The US Defence Secretary Pete Hegseth gave a detailed press conference on Monday afternoon in an update.
Hegseth referred to some “media outlets and political left screaming ‘endless wars,’ stop.
“This is not Iraq. This is not endless.
“Our generation knows better, and so does this president.”
He then aimed at Sir Keir Starmer, who has refused to help the US by denying them access to use RAF Fairford and Diego Garcia air bases, and he also praised leaders who have supported the war on Iran.
Hegseth said, “unlike so many of our traditional allies who wring their hands and clutch their pearls, hemming and hawing about the use of force.”
“We didn’t start this war, but under President Trump, we are finishing it,” Hegseth told reporters.
The Reform UK leader Nigel Farage also ripped into Starmer, saying he is “frankly pathetic.”
Farage told a press conference: “I do believe the American president and the Israelis are right in what they are doing. I find the actions of our Prime Minister – or the inactions, perhaps I should say, of our Prime Minister – frankly pathetic.
Farage added that this is “something that the President [Trump] has responded to already by saying that he is deeply disappointed.

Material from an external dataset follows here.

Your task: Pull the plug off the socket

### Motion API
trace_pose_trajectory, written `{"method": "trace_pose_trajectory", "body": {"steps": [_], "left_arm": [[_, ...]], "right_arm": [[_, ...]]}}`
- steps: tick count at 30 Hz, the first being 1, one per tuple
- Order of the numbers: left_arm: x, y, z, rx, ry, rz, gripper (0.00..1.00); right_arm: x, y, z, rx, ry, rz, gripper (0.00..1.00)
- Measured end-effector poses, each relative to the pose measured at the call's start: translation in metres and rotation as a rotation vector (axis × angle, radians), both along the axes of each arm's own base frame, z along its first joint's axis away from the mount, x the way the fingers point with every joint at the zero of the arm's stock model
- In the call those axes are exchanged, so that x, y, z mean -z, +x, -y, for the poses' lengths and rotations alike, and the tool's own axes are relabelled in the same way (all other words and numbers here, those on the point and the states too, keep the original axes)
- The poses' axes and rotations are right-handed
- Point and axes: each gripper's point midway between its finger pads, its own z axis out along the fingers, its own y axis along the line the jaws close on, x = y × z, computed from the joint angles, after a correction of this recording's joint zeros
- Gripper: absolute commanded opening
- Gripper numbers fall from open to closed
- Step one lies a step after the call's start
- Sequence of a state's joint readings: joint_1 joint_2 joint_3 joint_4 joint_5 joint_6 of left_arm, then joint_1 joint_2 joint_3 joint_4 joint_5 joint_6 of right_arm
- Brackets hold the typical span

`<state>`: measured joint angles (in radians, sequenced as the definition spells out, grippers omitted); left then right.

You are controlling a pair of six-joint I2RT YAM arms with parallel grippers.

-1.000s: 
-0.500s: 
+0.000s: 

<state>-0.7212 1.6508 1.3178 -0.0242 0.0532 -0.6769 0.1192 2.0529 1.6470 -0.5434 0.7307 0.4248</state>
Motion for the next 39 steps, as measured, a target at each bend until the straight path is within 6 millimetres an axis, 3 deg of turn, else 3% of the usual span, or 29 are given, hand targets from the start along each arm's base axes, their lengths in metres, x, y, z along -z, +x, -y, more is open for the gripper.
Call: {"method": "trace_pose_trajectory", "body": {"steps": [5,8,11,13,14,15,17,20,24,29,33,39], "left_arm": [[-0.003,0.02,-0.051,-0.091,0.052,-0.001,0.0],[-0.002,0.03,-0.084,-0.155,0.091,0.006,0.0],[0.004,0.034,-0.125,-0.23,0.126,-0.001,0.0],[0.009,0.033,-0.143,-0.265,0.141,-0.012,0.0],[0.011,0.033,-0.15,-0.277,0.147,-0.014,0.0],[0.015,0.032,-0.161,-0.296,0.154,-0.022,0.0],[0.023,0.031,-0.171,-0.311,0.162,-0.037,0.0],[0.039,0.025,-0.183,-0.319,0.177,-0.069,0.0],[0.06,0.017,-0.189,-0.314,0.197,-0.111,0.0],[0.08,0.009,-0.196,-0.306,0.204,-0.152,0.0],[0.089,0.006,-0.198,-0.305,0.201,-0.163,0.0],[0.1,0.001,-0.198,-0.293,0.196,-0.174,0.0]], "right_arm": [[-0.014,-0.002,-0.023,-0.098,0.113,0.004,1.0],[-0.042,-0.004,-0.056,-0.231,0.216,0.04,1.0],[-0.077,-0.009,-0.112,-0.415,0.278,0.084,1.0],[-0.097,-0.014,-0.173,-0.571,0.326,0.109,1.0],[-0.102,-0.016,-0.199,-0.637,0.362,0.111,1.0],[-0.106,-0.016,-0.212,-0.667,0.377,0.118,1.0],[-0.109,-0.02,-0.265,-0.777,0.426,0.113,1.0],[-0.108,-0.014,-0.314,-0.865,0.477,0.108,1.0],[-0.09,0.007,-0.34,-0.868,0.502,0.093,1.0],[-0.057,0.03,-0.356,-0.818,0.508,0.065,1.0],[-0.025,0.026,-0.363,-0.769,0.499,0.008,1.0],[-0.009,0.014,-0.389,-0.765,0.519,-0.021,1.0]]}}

He concluded: “I do believe that Starmer’s actions don’t just threaten the special relationship, but probably he has posed, or did pose, a major threat to Nato.
Sir Michael Ellis delivered a sharp rebuke to Starmer regarding the government’s response to US and Israeli military operations against Iran.
Speaking to GB News, the former Attorney General described the Prime Minister’s position as “pathetic weakness,” accusing him of “appeasement” and criticizing what he called “vacillation, equivocation, hedging, indecision, and paralysis.”
Sir Michael suggested that any apparent shift in the government’s tone amounted to little more than a “breakdown in the middle of the road,” implying that there was policy paralysis rather than decisive leadership. He argued that Britain should firmly align itself with the United States and Israel, which he described as “fighting for Western civilization” and acting in the interests of the Iranian people.
These remarks highlight growing domestic political divisions over the UK’s stance on the escalating conflict in the Middle East. The Prime Minister has maintained that British forces are engaged only in defensive operations in the region, stressing the importance of avoiding further escalation. However, opposition critics contend that the UK should adopt a more unequivocal position in support of its closest allies.
He told GB News: “I’m afraid it’s pathetic weakness from Keir Starmer. If it is a U-turn, they’ve sort of broken down in the middle of the road, blocking other traffic, because what the United Kingdom should be doing is helping the United States and Israel, who are fighting for Western civilisation and also fighting for the Persian people, who have been subjugated and murdered by their theocratic regime for decades.
“We’re seeing our British allies around the region and British territory in the region being attacked, both in Bahrain, where there’s a naval base and British military personnel, and on the island of Cyprus, which since 1960 has been independent, but which has maintained British sovereign bases in the RAF base there in Akrotiri and Dhekelia.”
The US President Donald Trump told The Telegraph on Monday that he is “disappointed” with the British Prime Minister over issues surrounding the Chagos Islands.
Trump told The Telegraph: “That’s probably never happened between our countries before. It sounds like he was worried about the legality.”
Starmer said on Monday that he will now allow the US to use RAF Fairford and Diego Garcia, but only for defensive purposes.
Trump said, “It is useful. It took far too much time. Far too much time.”